The conditions and operations of the condensation, cyclization and hydrolysis reactions can be the conditions and operations of corresponding reactions described above.

In a specific embodiment of the synthesis of compound V through condensation of compound VI, compound VI and N,N-Dimethylformamide dimethyl acetal (DMF-DMA) or N,N-dimethylformamide dimethyl sulfate condensate (DMF-DMS) are used as reactants of condensation reaction. And in the synthesis of compound III through compound V, cyclization reaction includes the reaction of compound V with ammonia source, followed by intramolecular substitution reaction to produce compound III. More preferably, the ammonia source is selected from ammonia, ammonium acetate and ammonium chloride.

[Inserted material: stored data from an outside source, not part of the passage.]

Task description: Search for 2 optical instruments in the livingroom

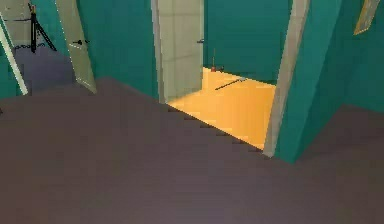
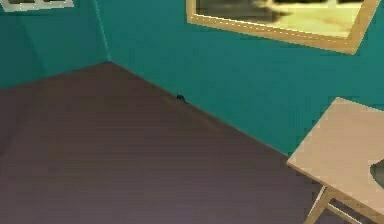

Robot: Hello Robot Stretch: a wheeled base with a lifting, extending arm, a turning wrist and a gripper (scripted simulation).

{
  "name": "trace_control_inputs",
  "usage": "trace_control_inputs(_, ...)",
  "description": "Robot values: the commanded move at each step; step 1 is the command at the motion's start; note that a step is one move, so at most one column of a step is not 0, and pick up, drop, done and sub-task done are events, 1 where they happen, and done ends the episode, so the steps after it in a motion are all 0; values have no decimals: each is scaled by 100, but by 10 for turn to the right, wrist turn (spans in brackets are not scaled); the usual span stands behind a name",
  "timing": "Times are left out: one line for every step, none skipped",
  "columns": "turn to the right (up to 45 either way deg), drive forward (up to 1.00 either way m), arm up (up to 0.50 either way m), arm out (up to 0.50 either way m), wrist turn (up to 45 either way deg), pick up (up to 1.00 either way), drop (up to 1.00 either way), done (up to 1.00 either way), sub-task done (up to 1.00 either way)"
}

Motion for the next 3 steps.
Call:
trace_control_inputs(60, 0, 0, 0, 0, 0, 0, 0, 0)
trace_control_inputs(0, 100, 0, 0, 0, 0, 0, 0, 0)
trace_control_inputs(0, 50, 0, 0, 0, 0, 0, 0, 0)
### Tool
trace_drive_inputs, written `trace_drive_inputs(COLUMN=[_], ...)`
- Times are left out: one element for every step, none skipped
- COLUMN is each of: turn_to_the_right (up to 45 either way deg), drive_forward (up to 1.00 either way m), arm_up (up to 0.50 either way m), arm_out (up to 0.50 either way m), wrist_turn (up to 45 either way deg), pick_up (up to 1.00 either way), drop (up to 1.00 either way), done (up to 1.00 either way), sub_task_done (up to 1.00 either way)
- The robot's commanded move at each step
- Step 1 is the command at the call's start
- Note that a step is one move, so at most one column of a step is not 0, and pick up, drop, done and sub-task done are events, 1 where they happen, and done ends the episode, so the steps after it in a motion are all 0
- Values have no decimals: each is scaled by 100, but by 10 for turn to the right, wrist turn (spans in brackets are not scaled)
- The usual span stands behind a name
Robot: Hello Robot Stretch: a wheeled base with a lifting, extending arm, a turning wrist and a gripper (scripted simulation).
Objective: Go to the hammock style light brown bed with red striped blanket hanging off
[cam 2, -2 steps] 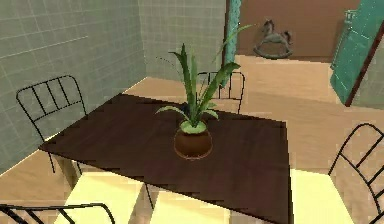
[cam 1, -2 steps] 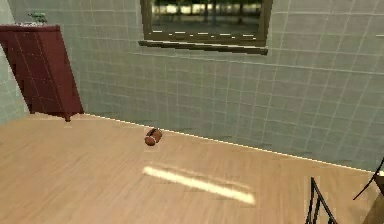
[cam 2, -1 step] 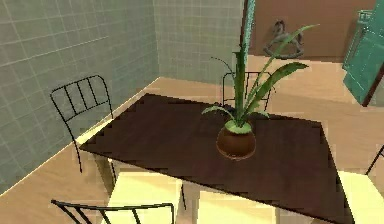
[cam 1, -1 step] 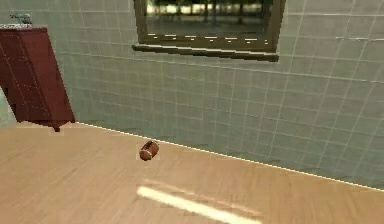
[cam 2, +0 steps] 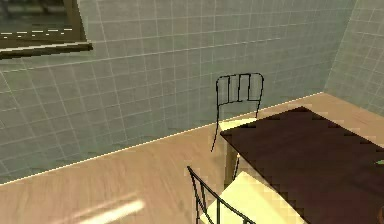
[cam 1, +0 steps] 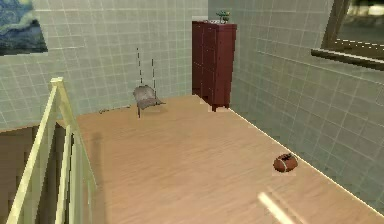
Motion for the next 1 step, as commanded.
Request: trace_drive_inputs(turn_to_the_right=[-150], drive_forward=[0], arm_up=[0], arm_out=[0], wrist_turn=[0], pick_up=[0], drop=[0], done=[0], sub_task_done=[0])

Compared with the prior art, the synthetic method of compound of formula I in the present application has the following advantages:

1. Raw materials are easily available and cheap.

2. The operation is simple and the process is easy for scale-up and industrial production.

3. Safer and more environmentally friendly.

DETAILED DESCRIPTION OF EMBODIMENTS

The following embodiments describe the implementation of the present application, and those skilled in the art should realize that these specific embodiments only show the implementation technical solutions selected to achieve the purpose of this application and are not limitations on the technical solutions. According to the teaching of this application, the improvement of the technical solution of this application in combination with the prior art is obvious, which all fall within the protection scope of this application.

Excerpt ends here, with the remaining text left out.